I am starting with one of my family’s favorite: Wiener Schnitzel. The Wiener Schnitzel is actually the national dish of Austria, but it’s also a classic recipe in Germany thanks to the close proximity to Austria.

I grew up eating Wiener Schnitzel regularly, with boiled potatoes, mashed potatoes, fries, rice and Spaetzle. Whatever mom had on hand.

A Wiener Schnitzel is a breaded veal cutlet. It is dipped in flour, egg, and bread crumbs, and then fried in butter or oil to a golden brown. It is traditionally served with a lemon wedge, which you can use to drizzle fresh lemon juice over the schnitzel. Veal is the traditional choice in Vienna,  though many people use the more widely available pork. Schnitzel can, of course, be made from almost any meat that comes in pieces large enough to fit the bill, and I make mine with chicken.
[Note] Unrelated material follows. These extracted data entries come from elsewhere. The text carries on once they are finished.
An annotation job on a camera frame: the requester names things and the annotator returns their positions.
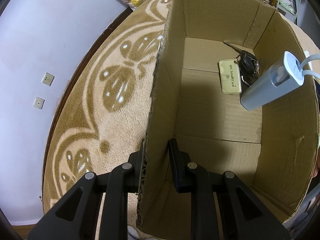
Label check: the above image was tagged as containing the brown cardboard box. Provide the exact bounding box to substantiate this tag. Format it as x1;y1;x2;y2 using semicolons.
137;0;319;239

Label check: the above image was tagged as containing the gold NFC smart card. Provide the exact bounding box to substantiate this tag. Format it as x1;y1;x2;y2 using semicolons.
219;59;242;94

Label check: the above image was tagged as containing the light blue flashlight with strap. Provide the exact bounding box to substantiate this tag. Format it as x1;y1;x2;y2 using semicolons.
240;51;319;111

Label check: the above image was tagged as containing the black car key bunch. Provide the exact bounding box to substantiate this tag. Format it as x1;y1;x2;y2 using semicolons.
223;42;260;87

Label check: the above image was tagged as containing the beige patterned carpet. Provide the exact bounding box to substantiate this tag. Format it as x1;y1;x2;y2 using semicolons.
42;0;320;240

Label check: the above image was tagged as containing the white metal trolley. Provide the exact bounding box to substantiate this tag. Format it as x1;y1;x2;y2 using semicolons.
276;0;301;24

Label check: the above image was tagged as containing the lower wall socket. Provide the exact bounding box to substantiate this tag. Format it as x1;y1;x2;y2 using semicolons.
33;97;45;109

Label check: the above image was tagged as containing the wall socket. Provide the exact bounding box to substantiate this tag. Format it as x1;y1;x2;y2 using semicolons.
42;73;55;86
33;97;45;109

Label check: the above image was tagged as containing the upper wall socket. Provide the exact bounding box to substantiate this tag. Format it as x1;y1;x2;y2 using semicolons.
42;73;55;86

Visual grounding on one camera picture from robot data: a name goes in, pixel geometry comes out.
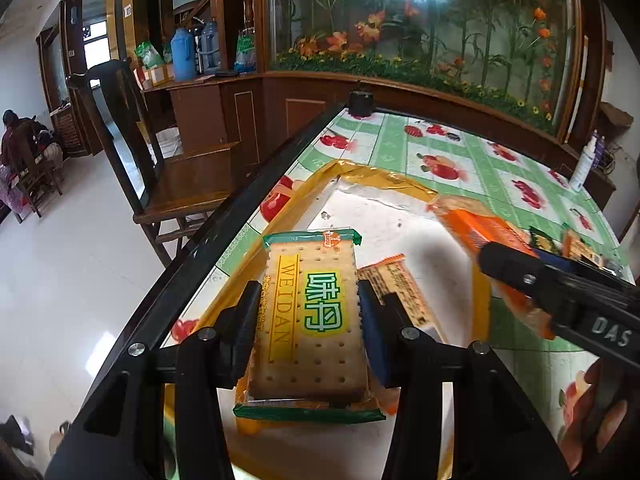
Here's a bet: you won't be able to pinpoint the blue thermos flask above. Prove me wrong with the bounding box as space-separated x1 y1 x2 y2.
170 28 196 81

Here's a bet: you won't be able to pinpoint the yellow cardboard tray box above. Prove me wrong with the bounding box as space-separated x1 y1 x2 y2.
170 160 491 479

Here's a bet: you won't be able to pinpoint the white spray bottle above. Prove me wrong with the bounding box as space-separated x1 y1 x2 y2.
570 132 598 192

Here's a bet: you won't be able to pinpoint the green snack bag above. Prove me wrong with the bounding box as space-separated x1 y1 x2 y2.
134 40 165 70

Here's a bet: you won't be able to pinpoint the dark wooden chair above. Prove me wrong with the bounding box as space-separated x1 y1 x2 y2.
66 60 247 266

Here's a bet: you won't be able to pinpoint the orange cracker pack back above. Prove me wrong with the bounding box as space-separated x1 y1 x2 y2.
562 229 604 269

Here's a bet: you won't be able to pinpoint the seated person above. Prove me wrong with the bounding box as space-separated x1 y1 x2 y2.
1 110 64 222

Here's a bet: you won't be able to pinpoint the purple bottles on shelf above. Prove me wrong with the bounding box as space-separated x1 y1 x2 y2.
592 133 605 169

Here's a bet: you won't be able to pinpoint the grey thermos flask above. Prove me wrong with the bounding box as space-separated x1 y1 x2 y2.
200 22 220 75

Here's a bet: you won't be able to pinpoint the green Weidan cracker pack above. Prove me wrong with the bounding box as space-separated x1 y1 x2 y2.
233 228 385 425

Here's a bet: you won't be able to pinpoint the person's right hand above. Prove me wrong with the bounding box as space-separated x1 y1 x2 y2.
559 359 629 474

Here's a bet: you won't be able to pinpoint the glass flower display cabinet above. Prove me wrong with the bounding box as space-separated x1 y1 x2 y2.
266 0 579 134

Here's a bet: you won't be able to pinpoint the orange soda cracker pack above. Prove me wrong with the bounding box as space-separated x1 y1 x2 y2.
428 194 555 340

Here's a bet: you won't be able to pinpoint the large orange snack packet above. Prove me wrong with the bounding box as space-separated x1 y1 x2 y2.
357 254 444 342

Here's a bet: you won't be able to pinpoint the dark green snack packet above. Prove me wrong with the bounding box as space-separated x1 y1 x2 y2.
529 226 562 256

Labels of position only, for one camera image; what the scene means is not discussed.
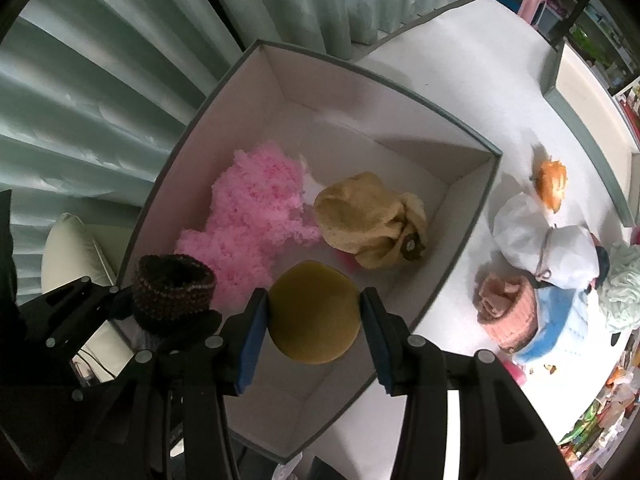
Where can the round yellow sponge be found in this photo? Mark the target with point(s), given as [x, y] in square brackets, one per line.
[314, 315]

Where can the pink knit hat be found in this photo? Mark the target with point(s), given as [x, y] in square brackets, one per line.
[507, 310]

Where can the grey box lid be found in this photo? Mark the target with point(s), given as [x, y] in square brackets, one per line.
[600, 127]

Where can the dark striped knit hat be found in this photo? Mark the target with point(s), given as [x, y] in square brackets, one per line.
[170, 290]

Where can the pink fluffy bath sponge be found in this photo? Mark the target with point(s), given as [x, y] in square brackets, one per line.
[257, 207]

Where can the light blue cloth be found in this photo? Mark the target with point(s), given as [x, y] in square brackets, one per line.
[570, 322]

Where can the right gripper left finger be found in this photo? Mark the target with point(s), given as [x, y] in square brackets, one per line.
[226, 359]

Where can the orange fabric flower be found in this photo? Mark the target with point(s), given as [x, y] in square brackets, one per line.
[550, 181]

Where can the tan cloth pouch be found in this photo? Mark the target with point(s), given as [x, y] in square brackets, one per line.
[376, 225]

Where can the mint green bath pouf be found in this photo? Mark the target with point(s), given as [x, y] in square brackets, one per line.
[619, 295]

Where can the white cloth cap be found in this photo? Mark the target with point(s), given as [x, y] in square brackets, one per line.
[564, 257]

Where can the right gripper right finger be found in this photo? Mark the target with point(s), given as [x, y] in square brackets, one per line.
[405, 363]

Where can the teal curtain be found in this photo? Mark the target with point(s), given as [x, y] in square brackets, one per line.
[95, 93]

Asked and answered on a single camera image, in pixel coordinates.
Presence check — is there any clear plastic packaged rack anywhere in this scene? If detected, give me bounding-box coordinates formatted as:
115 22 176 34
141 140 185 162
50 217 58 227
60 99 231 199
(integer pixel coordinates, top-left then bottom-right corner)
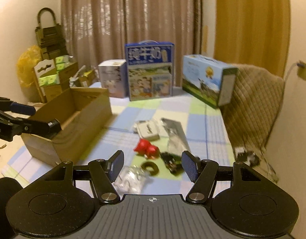
113 166 149 196

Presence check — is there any black cable bundle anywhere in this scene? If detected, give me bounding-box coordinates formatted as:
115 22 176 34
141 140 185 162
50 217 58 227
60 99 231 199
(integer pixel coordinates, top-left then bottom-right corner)
159 151 186 177

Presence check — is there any brown scrunchie ring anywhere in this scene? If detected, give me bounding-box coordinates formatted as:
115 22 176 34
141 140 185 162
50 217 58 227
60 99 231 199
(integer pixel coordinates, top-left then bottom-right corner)
140 161 160 177

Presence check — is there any open cardboard box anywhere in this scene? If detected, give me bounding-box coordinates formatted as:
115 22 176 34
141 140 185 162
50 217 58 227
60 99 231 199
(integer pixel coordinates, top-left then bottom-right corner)
21 87 112 167

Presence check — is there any silver foil bag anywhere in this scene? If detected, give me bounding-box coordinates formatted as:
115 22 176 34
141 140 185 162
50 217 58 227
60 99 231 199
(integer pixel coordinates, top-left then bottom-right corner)
161 118 190 157

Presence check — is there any red toy figure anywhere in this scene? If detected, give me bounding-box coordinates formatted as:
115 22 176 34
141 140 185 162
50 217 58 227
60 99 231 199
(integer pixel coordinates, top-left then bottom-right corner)
133 139 160 159

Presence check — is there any checkered bed sheet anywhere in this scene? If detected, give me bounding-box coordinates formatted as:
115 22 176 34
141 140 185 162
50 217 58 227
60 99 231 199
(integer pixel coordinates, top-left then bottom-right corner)
0 81 238 195

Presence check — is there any yellow plastic bag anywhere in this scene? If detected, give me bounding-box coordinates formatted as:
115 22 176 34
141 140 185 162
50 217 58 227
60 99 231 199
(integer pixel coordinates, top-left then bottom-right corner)
16 45 42 88

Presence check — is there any cardboard box with green packs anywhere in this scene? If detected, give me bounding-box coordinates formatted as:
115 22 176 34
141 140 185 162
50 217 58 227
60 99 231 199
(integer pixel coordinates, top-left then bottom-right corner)
34 55 79 103

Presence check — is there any white power adapter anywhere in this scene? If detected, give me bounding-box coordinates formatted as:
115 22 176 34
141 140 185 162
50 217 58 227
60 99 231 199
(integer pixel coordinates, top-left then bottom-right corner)
136 120 160 141

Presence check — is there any small white product box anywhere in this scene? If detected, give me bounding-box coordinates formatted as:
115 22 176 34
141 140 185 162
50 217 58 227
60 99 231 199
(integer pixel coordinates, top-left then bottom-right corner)
98 59 128 98

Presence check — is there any light blue milk carton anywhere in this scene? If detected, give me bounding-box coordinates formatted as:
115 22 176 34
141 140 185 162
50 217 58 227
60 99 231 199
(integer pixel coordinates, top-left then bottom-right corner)
182 55 238 109

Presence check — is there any brown quilted chair cover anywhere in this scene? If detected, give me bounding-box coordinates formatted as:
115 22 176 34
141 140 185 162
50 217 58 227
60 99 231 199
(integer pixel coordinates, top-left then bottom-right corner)
221 64 285 150

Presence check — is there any dark blue milk carton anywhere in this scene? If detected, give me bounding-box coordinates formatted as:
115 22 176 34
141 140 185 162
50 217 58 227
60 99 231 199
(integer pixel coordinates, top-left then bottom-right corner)
125 40 175 101

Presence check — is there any brown window curtain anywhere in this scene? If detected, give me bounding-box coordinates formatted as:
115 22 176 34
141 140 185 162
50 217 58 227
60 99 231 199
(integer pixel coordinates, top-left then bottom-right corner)
61 0 202 86

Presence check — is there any power strip with cables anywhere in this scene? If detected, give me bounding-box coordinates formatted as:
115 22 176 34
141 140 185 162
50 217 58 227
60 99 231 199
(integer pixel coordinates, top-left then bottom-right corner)
234 146 260 167

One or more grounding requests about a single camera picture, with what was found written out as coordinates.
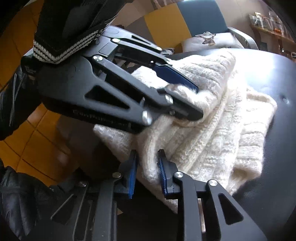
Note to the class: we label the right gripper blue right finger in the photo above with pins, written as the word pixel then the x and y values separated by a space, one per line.
pixel 179 186

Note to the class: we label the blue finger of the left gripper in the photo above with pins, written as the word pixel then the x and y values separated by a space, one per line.
pixel 179 107
pixel 173 76

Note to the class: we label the grey deer print pillow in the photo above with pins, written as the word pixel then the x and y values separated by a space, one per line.
pixel 207 41

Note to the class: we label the person left forearm black sleeve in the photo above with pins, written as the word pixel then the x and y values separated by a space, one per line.
pixel 64 27

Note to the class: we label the multicolour sofa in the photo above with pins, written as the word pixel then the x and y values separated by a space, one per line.
pixel 168 26

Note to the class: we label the wooden side table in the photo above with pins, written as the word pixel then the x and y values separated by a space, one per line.
pixel 279 44

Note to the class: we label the cream knitted sweater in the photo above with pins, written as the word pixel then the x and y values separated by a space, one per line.
pixel 226 144

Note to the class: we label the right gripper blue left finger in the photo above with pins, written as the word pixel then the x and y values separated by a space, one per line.
pixel 120 186

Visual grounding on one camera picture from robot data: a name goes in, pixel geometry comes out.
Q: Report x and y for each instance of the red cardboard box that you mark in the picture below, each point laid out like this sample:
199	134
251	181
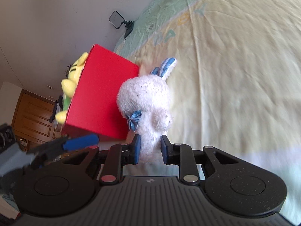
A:
93	108

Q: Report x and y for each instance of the cartoon print bed sheet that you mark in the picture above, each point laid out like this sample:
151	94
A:
236	85

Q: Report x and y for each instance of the white plush bunny blue bow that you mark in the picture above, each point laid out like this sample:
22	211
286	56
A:
145	102

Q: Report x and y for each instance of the phone stand with mirror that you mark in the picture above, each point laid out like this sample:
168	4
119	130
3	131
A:
117	21

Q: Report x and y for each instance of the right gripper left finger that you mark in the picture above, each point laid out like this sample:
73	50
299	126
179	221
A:
107	165

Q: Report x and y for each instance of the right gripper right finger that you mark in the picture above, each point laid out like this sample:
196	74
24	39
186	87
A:
186	159

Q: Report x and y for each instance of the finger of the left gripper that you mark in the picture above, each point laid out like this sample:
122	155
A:
50	150

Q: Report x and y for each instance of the yellow tiger plush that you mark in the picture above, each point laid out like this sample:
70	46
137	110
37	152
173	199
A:
69	84

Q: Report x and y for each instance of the green plush doll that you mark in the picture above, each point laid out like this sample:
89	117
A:
66	102

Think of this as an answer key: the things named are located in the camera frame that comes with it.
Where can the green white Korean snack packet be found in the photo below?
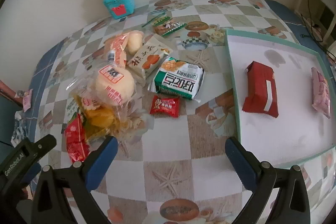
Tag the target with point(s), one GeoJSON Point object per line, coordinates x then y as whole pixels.
{"type": "Point", "coordinates": [177, 78]}

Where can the teal box with red tag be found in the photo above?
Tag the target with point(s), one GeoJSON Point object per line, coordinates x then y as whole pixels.
{"type": "Point", "coordinates": [120, 8]}

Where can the teal shallow cardboard tray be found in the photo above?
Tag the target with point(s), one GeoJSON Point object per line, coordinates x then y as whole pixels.
{"type": "Point", "coordinates": [299, 133]}

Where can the yellow bagged cake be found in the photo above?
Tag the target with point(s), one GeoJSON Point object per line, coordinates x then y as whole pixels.
{"type": "Point", "coordinates": [99, 120]}

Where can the dark red snack packet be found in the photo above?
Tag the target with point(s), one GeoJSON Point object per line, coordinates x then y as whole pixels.
{"type": "Point", "coordinates": [262, 92]}

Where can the orange striped cake packet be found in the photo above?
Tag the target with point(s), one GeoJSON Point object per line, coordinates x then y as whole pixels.
{"type": "Point", "coordinates": [115, 50]}

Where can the red nice wafer packet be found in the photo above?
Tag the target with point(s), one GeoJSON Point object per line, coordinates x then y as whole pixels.
{"type": "Point", "coordinates": [76, 146]}

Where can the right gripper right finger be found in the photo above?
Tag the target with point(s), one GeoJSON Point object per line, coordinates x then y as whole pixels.
{"type": "Point", "coordinates": [261, 178]}

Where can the blue white crumpled wrapper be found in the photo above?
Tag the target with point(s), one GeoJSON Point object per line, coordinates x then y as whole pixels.
{"type": "Point", "coordinates": [20, 129]}

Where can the checkered patterned tablecloth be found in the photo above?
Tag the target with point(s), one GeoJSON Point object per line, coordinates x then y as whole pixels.
{"type": "Point", "coordinates": [180, 157]}

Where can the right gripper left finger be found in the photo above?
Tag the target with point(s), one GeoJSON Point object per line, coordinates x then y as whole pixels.
{"type": "Point", "coordinates": [50, 204]}

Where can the small red candy packet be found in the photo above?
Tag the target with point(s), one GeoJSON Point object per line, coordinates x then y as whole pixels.
{"type": "Point", "coordinates": [168, 106]}

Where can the clear bagged round bun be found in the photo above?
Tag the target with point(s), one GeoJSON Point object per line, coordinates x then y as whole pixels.
{"type": "Point", "coordinates": [111, 86]}

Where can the beige persimmon cake packet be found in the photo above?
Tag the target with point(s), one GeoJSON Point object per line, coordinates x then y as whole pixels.
{"type": "Point", "coordinates": [149, 56]}

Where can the pink swiss roll packet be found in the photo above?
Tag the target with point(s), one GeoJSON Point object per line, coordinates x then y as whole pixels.
{"type": "Point", "coordinates": [321, 96]}

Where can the small pink sachet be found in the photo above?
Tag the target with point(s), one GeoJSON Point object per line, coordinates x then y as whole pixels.
{"type": "Point", "coordinates": [27, 98]}

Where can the green edged milk biscuit packet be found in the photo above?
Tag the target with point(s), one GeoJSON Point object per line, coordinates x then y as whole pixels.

A note to those who are not so familiar with German cuisine … if you are in a German restaurant and do not know what to select off the menu, start with a Wiener Schnitzel. You will not be let down. It’s wunderbar!

The trick to making a good Wiener Schnitzel is in the technique. The cutlet must be very thin, the flour light, the eggs beaten, the breadcrumbs applied with a light hand.

Ingredients

  • 4 thin chicken breasts, pork or veal
  • 1 teaspoon salt
  • 1/4 teaspoon freshly ground black pepper
  • 1/4 cup flour
  • 2 eggs, beaten
  • 3/4 cup fine dry bread crumbs
  • 3 Tbsp canola oil

 

Directions

  1. Use a meat hammer to pound the chicken breasts to 1/4-1/8 inch thickness. Cut small slits around the edges of the cutlets to prevent curling. Season the cutlets with salt and pepper.
  2. Set out 3 shallow bowls: One with a mixture of the flour. The second with the egg. The third with bread crumbs.
  3. Heat the oil in a large skillet on medium high heat. Dredge the cutlets first in flour, then dip the cutlets in the eggs, and then into bread crumbs.
  4. Sauté the cutlets for 3-4 minutes on each side. Remove the cutlets from the skillet and place them on a paper towel to remove excess grease.